§ **Task item**
Restate every line of the material below word for word, skipping the images.

Material provided section start

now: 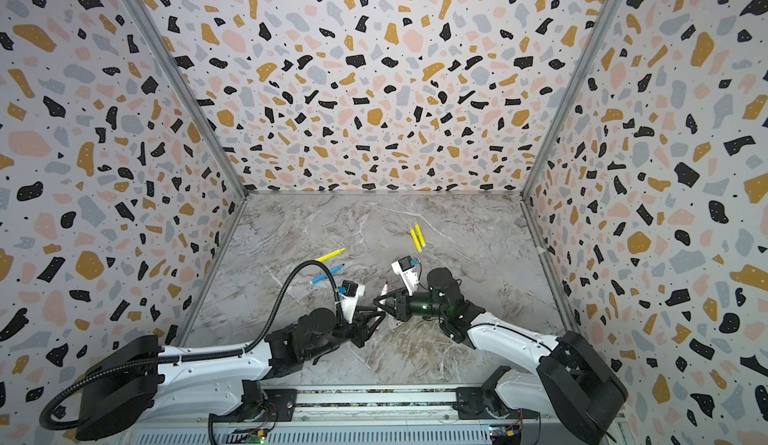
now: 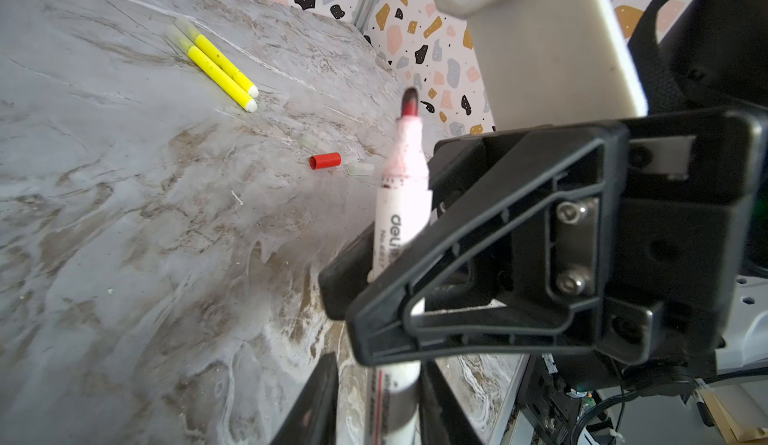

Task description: Insert the pens into the pen caps

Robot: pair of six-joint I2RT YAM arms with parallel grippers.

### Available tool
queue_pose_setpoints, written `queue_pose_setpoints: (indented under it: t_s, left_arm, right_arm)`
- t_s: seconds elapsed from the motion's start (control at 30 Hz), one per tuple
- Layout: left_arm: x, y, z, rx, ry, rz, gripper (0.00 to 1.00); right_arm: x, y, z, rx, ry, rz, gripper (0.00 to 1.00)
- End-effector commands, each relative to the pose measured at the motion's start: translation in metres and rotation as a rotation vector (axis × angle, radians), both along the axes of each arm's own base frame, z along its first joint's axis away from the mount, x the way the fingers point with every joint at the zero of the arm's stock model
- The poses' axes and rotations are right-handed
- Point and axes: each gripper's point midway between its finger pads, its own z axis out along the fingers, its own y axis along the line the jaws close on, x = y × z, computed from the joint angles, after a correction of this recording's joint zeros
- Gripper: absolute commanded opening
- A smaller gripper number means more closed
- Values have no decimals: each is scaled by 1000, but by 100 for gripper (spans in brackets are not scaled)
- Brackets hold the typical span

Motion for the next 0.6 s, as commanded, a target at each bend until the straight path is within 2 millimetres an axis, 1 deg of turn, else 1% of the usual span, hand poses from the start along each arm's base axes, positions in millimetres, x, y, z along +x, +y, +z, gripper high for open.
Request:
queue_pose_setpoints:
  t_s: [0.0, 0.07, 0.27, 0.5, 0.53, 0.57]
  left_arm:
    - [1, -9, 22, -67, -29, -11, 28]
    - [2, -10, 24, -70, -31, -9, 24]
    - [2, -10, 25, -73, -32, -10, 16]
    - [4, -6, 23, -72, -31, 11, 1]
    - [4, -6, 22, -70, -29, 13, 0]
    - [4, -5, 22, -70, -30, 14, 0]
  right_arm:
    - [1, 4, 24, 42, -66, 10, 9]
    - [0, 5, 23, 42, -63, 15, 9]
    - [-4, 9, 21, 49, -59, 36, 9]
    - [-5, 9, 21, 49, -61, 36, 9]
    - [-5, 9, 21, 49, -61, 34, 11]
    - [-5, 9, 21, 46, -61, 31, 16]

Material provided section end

§ **Output**
now: 
now: 

Task description: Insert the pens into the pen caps

Robot: pair of six-joint I2RT YAM arms with parallel grippers.

### Available tool
queue_pose_setpoints, written `queue_pose_setpoints: (indented under it: t_s, left_arm, right_arm)`
- t_s: seconds elapsed from the motion's start (control at 30 Hz), one per tuple
- Layout: left_arm: x, y, z, rx, ry, rz, gripper (0.00 to 1.00); right_arm: x, y, z, rx, ry, rz, gripper (0.00 to 1.00)
- End-effector commands, each relative to the pose measured at the motion's start: translation in metres and rotation as a rotation vector (axis × angle, radians), both along the axes of each arm's own base frame, z along its first joint's axis away from the mount, x the way the fingers point with every joint at the zero of the arm's stock model
- The poses' axes and rotations are right-handed
- Point and axes: each gripper's point midway between its finger pads, its own z axis out along the fingers, its own y axis along the line the jaws close on, x = y × z, computed from the joint angles, after a correction of this recording's joint zeros
- Gripper: absolute commanded opening
- A smaller gripper number means more closed
- Values have no decimals: each is scaled by 1000, but by 100 for gripper (spans in brackets are not scaled)
- Brackets hold the typical span

Motion for the next 0.6 s, as commanded, a target at each bend until the straight path is within 2 millimetres an axis, 1 deg of turn, else 1% of the usual span, hand poses from the start along each arm's base axes, positions in millimetres, x, y, z along +x, +y, +z, gripper high for open.
Request:
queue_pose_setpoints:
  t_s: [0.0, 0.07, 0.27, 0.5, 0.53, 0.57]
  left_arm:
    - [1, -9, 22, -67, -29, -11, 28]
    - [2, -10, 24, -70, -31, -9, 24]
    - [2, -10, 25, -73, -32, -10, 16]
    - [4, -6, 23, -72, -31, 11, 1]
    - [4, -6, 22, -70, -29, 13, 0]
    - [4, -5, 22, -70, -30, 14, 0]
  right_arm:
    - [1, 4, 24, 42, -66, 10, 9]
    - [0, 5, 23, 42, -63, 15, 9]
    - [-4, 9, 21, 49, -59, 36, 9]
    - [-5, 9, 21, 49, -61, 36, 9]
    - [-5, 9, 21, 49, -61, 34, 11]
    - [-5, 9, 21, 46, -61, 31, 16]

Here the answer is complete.